İş akışı ile igili sorunların en büyük kaynağının “koordinasyonsuzluk” olduğu kanaatindeyim henüz yolun başında bir profesyonel olarak. Ancak bu durumdan geri dönüşün, belirttiğiniz ölçüde büyük şirketler için çok çok zor olduğunu düşünüyorum. Şikayetleri birilerinin takip edip, teker teker gündeme alarak eritmekten başka çareleri yok gibi görünüyor bu aşamada…
9 Ağustos 2010
3:11 pm
Arkadaslar her ducunce, kurum, sirket, ulke vizyon ile ayakta durur. Vizyonunuz yoksa is yapmaniza, servis vermenize, urun olusturmaniza gerek yoktur. Basarisizligin en buyuk besin kaynagi vizyon eksikligidir. Vizyon yoksa surekli basarisiz olursunuz; fakay basarisizliginizi vizyonunuz olmadiginda anlayamazsiniz bile.

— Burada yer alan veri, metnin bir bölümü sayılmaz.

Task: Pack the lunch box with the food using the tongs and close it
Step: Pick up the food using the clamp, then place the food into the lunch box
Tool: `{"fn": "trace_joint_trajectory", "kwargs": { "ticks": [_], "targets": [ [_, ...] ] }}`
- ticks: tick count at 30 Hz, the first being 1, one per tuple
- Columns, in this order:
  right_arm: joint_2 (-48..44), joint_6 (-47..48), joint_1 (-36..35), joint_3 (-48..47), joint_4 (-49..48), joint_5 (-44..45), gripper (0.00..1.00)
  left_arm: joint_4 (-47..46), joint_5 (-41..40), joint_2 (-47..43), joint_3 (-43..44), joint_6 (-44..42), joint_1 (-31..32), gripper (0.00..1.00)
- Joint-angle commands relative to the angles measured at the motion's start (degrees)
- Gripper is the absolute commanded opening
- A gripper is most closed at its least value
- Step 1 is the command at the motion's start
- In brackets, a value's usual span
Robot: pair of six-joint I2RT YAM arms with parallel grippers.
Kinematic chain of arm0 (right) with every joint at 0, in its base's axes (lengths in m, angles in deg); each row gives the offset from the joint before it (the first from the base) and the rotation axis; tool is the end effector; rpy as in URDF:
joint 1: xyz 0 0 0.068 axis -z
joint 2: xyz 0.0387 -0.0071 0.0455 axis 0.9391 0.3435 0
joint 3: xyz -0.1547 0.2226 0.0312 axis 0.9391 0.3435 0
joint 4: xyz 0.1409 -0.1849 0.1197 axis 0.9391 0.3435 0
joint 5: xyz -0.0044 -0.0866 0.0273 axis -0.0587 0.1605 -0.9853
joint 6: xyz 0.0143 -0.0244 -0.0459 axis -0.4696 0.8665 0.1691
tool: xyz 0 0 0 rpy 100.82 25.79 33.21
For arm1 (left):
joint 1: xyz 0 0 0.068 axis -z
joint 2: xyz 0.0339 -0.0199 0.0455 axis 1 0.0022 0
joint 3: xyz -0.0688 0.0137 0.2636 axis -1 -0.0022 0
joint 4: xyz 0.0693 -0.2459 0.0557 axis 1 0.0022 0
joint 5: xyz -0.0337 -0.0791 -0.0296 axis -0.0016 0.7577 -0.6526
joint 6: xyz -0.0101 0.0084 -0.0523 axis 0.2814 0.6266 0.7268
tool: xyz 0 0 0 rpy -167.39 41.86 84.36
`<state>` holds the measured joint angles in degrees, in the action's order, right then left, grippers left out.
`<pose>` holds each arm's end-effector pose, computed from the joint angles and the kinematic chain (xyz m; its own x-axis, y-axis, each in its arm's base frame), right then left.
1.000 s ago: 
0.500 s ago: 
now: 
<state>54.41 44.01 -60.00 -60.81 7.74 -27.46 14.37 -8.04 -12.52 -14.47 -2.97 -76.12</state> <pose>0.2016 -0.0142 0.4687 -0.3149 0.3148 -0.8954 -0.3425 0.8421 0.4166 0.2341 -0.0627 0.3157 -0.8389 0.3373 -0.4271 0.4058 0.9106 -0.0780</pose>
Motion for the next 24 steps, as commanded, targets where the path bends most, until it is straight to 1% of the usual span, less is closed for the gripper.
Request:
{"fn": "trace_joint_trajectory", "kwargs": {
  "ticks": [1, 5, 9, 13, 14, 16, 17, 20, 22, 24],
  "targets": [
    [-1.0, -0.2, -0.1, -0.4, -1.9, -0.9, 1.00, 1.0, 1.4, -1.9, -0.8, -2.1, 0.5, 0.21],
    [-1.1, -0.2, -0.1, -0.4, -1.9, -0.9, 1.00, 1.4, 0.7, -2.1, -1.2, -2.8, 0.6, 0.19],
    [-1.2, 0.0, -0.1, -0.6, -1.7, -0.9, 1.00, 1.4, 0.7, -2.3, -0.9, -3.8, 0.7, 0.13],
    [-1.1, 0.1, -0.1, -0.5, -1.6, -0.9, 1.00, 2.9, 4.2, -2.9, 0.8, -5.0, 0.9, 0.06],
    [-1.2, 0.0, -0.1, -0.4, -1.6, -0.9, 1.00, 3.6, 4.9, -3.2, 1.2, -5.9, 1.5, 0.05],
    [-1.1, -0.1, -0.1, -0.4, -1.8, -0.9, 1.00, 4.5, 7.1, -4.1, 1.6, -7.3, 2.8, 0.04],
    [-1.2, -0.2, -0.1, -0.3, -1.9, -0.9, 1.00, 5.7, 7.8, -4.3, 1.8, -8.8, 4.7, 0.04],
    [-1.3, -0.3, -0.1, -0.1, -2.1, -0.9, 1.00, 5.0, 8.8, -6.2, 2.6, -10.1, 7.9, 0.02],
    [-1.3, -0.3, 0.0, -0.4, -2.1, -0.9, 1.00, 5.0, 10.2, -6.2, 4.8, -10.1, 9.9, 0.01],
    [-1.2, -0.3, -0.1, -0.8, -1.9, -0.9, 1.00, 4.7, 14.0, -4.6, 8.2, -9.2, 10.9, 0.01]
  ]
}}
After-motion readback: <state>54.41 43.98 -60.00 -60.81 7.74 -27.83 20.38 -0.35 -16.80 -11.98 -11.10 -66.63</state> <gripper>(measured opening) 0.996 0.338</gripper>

Ne yapmak, ne dusunmek istiyorsun? Nasil bir servis vermek istiyorsun? Nerede vermek istiyorsun? Kim ile vermek istiyorsun? Neden vermek istiyorsun?
Ben Amerika ile Turkiye analizi yaptigimda tek bir fark goruyorum, o da “vizyon”. Amerikada herhangi bir sirketin, herhangi bir calisani ile konusun, sirket CEO’su ile konustugunuzu gorursunuz. Calisanlar calistiklari kuruma sahip cikarlar, insanlar yasidiklari ulkeye sahip cikarlar. Ben amerikada 5 yasinda CV hazirlayip, profesor olmak istiyorum diyen cocuklar ile karsilastim.

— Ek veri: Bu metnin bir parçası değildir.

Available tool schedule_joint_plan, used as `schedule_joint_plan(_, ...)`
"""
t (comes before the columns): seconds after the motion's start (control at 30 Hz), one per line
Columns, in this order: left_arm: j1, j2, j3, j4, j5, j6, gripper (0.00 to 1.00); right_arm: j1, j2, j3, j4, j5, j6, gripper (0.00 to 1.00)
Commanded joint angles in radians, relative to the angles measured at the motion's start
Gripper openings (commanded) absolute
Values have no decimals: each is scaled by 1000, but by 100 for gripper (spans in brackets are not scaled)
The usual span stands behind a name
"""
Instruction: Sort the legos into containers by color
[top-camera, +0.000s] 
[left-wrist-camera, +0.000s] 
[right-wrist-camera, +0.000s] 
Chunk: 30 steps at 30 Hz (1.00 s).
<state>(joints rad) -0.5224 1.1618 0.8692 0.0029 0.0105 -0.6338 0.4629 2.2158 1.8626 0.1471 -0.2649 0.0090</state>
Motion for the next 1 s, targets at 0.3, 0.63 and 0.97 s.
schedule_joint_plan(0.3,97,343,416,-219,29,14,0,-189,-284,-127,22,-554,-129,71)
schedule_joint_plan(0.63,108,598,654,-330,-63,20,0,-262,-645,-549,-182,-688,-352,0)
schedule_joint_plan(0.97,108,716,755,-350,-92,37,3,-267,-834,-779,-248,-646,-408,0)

Hedef belirlemek, strateji belirlemek, iyi iletisim icinde olmak cocuklara ogretilen cok cok tekrarlanan kavramlardir. Amerikada ogretim fazla yoktur, cocuk matematik, fen bilmiyor olabilir. Bu acidan bakildiginda ogretimsizdir; fakat cok egitimlidir. Kucuk yastan hedefi vardir. Calistigi sirkete, oturdugu apartmana, yurudugu caddeye, yasadigi ulkeye sahip cikar.
Ataturk’den sonran vizyonu olan devlet adaminin olmamasi, yetisememesinin sonuclarini bugun hep birlikte ulke genelinde yasiyoruz, bedelini oduyoruz. Vizyonsuzluk hem sirketleri hem ulkeleri sonucsuzluga, musteri’nin ve ya milletin mutsuzluguna, en onemlisi de huzursuzluguna neden olur. Huzursuz insan uretken olamaz. En kucuk sorunlarin cozumunde bile musteriye iskence cektiren sirketler, insanlara “daha buyuk sorunlarin cozumunde neler ile karsilasacagim” sorusunu sordurur.Zaten negatif olan musteri, bu soruya da negatif cevap verir, ve bilincaltini birkez daha “bizden adam olmaz” cumlesi ile besler.
Arkadaslar, vizyonlu olalim yeter. Bizden dunyanin en kaliteli adami, milleti, ulkesi olur.